Auction: 22003 - Orders, Decorations and Medals
Lot: 389
8 JUNE 1940: LOSS OF THE "GLORIOUS" AND HER ESCORTS
'At 1545 [on 8 June 1940] they [H.M.S. Glorious and her escorts] were spotted by the German battleships Scharnhorst and Gneisenau. With no aircraft in the air to provide an early warning, and despite a heroic, Victoria Cross-nominated defensive performance by the destroyers, escape proved impossible. By around 18:20, the valiant Acasta, last of the British ships still afloat, which had torpedoed Scharnhorst in a last gasp attack, sank, blazing, beneath the waves. Aboard Scharnhorst a film crew recorded the action and Glorious became perhaps the first major Royal Navy ship whose demise was seen in moving pictures, triumphantly displayed to the world only days later on the newsreel 'Die Deutsche Wochenschau'.

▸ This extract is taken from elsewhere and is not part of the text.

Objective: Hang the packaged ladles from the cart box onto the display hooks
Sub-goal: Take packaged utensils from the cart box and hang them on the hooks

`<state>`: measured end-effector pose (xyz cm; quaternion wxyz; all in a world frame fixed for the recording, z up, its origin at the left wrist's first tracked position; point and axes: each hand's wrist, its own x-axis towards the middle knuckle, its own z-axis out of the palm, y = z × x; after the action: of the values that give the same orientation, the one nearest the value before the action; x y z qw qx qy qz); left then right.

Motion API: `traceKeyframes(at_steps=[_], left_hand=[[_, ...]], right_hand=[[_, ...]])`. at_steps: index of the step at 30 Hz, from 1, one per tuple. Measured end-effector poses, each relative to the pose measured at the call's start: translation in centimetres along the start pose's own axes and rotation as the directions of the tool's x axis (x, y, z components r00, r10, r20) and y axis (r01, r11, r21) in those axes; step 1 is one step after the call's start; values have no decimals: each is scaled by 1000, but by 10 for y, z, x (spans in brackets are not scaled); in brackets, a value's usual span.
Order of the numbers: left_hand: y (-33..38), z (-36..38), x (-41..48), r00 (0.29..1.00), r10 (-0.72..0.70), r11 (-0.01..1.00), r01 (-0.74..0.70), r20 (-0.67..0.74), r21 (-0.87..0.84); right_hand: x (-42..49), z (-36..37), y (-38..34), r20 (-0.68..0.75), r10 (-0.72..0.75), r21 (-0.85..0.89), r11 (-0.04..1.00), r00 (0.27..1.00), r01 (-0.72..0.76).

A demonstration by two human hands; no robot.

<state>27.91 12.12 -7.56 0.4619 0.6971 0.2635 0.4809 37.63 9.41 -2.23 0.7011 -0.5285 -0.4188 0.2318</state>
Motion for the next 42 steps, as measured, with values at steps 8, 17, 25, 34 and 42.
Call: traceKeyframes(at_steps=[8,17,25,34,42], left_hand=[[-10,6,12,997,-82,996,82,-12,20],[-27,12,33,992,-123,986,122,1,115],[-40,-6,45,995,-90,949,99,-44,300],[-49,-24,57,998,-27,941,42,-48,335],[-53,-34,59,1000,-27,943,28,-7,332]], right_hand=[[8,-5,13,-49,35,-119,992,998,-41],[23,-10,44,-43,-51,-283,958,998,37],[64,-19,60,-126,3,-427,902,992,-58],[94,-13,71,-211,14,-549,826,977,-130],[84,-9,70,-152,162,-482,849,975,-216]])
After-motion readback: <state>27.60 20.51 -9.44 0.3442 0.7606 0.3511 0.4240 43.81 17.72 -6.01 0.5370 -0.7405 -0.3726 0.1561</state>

Some 900 men went into the cold, northern waters that evening and they faced a horrifying ordeal. Despite saluting their gallant foes, the German battleships did not stop to pick up survivors. The British, on the other hand, unaware that the three ships had been lost until the following day, even continued to radio orders to them until the Germans announced the sinkings. Hour after hour men waited in the water and in open rafts as their shipmates slipped away around them. When Norwegian vessels finally found them nearly three days later, only 40 remained alive. The death toll of 1,519 exceeded any of the other great British naval disasters of the war … '
An article by the naval historian Philip Weir, refers; see History Today, 8 June 2015.

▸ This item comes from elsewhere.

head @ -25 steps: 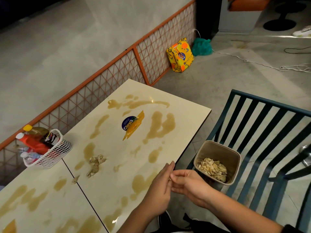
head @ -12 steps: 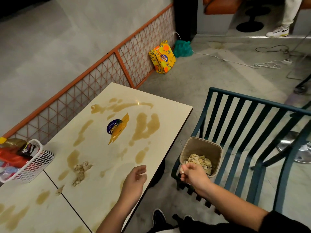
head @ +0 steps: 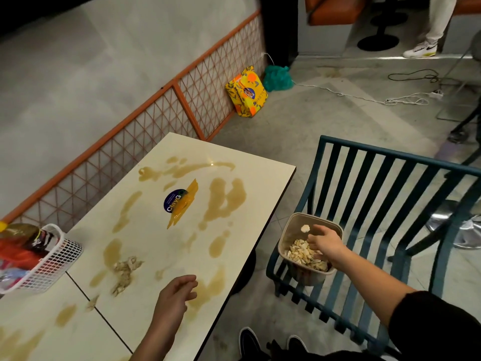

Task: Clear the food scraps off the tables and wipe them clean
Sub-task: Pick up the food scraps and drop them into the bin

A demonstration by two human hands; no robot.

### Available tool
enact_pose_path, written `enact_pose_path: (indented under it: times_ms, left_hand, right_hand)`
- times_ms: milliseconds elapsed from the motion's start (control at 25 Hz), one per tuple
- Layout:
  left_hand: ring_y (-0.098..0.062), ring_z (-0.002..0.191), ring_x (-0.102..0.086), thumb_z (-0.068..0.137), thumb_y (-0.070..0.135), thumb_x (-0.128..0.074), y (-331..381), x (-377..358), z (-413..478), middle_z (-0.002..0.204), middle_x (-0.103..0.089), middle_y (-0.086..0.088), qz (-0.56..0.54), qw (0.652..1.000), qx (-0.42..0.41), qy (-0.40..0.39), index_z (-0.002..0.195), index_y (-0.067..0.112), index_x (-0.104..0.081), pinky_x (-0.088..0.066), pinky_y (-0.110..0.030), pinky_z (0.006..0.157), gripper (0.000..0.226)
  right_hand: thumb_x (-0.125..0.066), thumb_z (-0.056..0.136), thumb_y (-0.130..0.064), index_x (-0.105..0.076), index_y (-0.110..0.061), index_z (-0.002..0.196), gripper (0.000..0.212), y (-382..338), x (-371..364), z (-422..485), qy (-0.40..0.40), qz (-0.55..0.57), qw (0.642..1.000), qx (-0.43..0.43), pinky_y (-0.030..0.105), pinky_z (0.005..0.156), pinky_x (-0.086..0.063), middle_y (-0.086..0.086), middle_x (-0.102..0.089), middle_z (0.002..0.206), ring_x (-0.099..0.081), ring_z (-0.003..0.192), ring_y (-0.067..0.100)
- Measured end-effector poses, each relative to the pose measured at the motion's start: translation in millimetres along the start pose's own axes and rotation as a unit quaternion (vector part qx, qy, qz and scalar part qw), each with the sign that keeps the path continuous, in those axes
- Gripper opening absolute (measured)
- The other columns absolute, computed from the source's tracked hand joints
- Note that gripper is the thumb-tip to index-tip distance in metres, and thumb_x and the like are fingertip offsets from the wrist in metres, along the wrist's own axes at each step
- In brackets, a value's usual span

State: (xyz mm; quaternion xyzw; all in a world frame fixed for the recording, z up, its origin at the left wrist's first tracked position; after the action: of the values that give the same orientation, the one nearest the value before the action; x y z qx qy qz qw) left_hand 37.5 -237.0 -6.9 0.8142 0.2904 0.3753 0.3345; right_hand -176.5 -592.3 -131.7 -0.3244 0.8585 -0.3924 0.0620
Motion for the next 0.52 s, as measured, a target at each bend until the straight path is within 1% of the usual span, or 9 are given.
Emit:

A poignant Second World War campaign group of three awarded to Stoker 1st Class A. Cohen, Royal Navy, among those lost when the aircraft carrier Glorious was sunk by the Scharnhorst and Gneisenau off Norway in June 1940
In that unequal and tragic contest, Glorious was reduced to a 'blazing pyre', sinking with an eventual loss of 1207 officers and ratings, most of them succumbing to exposure after abandoning ship
Those casualties, when combined with the heavy loss of life suffered by the crews of her gallant escorts - Acasta and Ardent - amounted to one of the worst disasters in the annals of the Royal Navy, a disaster that continues to attract controversy to this day
For German footage of the final moments of the Glorious and her consorts, see:
https://www.hmsglorious.com/name-this-page-ben/2019/3/10/churchill-operation-paul-and-the-sinking-of-hms-glorious-ardent-amp-acasta
1939-45 Star; Atlantic Star; War Medal 1939-45, with original Admiralty condolence slip in the name of 'Albert Cohen', and O.H.M.S. forwarding box addressed to 'Mrs. F. Hodgson, c/o Medical Superintendent, Stanley Road Hospital, Aberford Road, Wakefield, Yorks', good very fine or better (3)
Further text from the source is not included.